Mom isn’t the only one in our family to make your taste buds dance. My grandmother is famous for rummaging through a fridge I would deem totally void of any dinner options and wowing us with the meals we didn’t see. My dad’s buttermilk biscuits are to die for. My brother’s pie crust prowess is renowned.

I know not everyone is as lucky to grow up with the promise of perpetual good meals. At times I’ve wished that my family wasn’t so food-centric, and that everything on the table wasn’t so tasty, and belly-busting and worthy of just…one…more…bite! It would certainly have been easier to lose my baby fat.

But food will always be how our family communes, so fighting the sticks of butter in the mashed potatoes and the five dessert choices per holiday is really no use.

Now I cook at home most nights to save money, be healthy, and take my stress out on chopping vegetables. But really, I just can’t bear to watch my boyfriend Andy eat pasta with cold sauce and Kraft parmesan night after night, which is the only meal he prepares in my absence. How he survived before we met is still a mystery to me.

Which leads me to the inspiration for this food blog: I am going to teach my boyfriend how to cook. And lucky him – I’m going to publish his trials, tribulations, and triumphs.

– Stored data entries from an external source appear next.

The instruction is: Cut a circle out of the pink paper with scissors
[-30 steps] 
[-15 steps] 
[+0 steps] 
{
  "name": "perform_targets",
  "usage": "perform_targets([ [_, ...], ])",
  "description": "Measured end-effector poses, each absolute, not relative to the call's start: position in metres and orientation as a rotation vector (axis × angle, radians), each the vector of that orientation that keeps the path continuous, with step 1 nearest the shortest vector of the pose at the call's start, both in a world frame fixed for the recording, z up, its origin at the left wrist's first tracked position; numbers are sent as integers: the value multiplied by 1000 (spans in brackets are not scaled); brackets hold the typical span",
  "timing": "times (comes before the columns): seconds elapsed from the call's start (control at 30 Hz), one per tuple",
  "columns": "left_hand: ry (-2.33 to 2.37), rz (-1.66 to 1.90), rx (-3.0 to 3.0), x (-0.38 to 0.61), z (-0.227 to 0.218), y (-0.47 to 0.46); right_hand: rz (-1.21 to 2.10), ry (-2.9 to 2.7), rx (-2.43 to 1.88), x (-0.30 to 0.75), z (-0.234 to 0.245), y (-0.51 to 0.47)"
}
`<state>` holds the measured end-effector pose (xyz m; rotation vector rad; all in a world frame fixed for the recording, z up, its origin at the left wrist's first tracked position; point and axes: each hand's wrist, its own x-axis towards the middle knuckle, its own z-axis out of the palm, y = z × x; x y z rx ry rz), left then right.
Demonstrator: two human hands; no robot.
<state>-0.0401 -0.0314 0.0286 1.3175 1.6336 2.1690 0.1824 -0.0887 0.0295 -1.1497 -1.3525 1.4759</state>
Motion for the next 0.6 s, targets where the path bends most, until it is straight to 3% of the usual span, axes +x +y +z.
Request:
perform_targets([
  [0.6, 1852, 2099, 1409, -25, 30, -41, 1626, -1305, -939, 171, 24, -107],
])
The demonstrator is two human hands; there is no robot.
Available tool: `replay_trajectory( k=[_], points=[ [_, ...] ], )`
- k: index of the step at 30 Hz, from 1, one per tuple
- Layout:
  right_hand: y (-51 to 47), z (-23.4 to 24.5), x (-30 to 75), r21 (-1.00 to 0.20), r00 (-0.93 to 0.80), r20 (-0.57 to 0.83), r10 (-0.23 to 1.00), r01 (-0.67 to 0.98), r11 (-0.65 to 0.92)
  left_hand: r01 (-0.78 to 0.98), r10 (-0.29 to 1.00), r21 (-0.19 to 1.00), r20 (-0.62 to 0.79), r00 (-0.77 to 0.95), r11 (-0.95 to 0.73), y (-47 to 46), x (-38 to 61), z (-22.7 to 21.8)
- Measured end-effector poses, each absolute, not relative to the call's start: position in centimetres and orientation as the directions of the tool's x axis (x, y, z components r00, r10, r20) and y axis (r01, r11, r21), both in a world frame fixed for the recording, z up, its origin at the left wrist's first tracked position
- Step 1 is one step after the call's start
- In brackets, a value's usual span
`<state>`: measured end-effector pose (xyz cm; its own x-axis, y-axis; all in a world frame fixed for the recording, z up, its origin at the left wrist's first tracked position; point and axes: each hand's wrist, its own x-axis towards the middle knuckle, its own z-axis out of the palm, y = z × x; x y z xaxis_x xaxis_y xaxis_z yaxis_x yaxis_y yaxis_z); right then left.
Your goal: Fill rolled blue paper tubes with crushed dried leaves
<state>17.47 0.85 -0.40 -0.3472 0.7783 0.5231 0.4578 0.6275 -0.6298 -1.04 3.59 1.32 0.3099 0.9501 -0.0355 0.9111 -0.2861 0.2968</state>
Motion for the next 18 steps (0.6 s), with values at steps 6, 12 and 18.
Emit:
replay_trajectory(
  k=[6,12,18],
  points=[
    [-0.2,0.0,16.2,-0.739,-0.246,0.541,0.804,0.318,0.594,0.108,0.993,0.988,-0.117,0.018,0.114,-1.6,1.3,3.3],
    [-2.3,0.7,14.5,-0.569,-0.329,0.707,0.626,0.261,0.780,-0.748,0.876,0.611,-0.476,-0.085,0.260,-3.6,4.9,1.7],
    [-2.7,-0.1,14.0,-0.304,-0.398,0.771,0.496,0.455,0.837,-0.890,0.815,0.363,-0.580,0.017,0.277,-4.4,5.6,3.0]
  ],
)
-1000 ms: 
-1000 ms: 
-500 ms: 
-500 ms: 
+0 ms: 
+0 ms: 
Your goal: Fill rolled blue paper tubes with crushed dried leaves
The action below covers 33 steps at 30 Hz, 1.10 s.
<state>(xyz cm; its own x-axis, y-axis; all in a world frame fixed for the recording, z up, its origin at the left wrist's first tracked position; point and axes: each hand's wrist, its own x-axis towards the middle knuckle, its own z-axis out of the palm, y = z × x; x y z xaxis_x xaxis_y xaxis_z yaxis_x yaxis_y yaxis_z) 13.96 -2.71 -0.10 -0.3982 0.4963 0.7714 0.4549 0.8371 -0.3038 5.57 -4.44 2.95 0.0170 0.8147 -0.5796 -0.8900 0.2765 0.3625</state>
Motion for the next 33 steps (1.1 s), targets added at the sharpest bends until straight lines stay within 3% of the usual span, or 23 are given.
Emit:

He can read – so he can cook!

I know there are other guys out there – smart, capable guys like my boyfriend who are deathly afraid of cooking. And let’s not discriminate; there are lots of girls out there who know their way around a drawer full of take-out menus better than a cookbook.

It’s not just the pure cooking technique that Andy needs help with – he’s lacking the basics. How do you read a recipe? Where do you find ingredients in the grocery store aisles? What does it actually mean to mince garlic, parboil green beans, or lace up a chicken? We food-literate folks take it for granted that recipes are written by other foodies that speak our language. He just needs a translator.

In my research to see if other food bloggers are writing about the same thing, I came across this Letter From an Unwilling Cook on Heidi Swanson’s 101 Cookbooks blog. The writer had recently been romantically disenfranchised from his partner and chief meal provider, and is now left at age 60 trying to find his way around the kitchen. He’s not happy to do it, but he knows he must for self preservation.

Reading it made me realize that Andy must feel a lot of the same bewilderment when faced with cooking from an actual recipe as this man in the letter. I also realized I’d been too hard on him when I shoved a recipe at him in the past, with no instruction, asking him to pitch in on dinner. He didn’t read it through, and slightly ruined the dish. I was frustrated with him at the time, but now I see that he didn’t know any better.

More than anything, I want Andy to share my love of cooking. I want him to understand my joy in crafting a super tasty meal for our closest friends – nourishing and bringing pleasure. But I won’t let him forget that I still want him to do the dishes!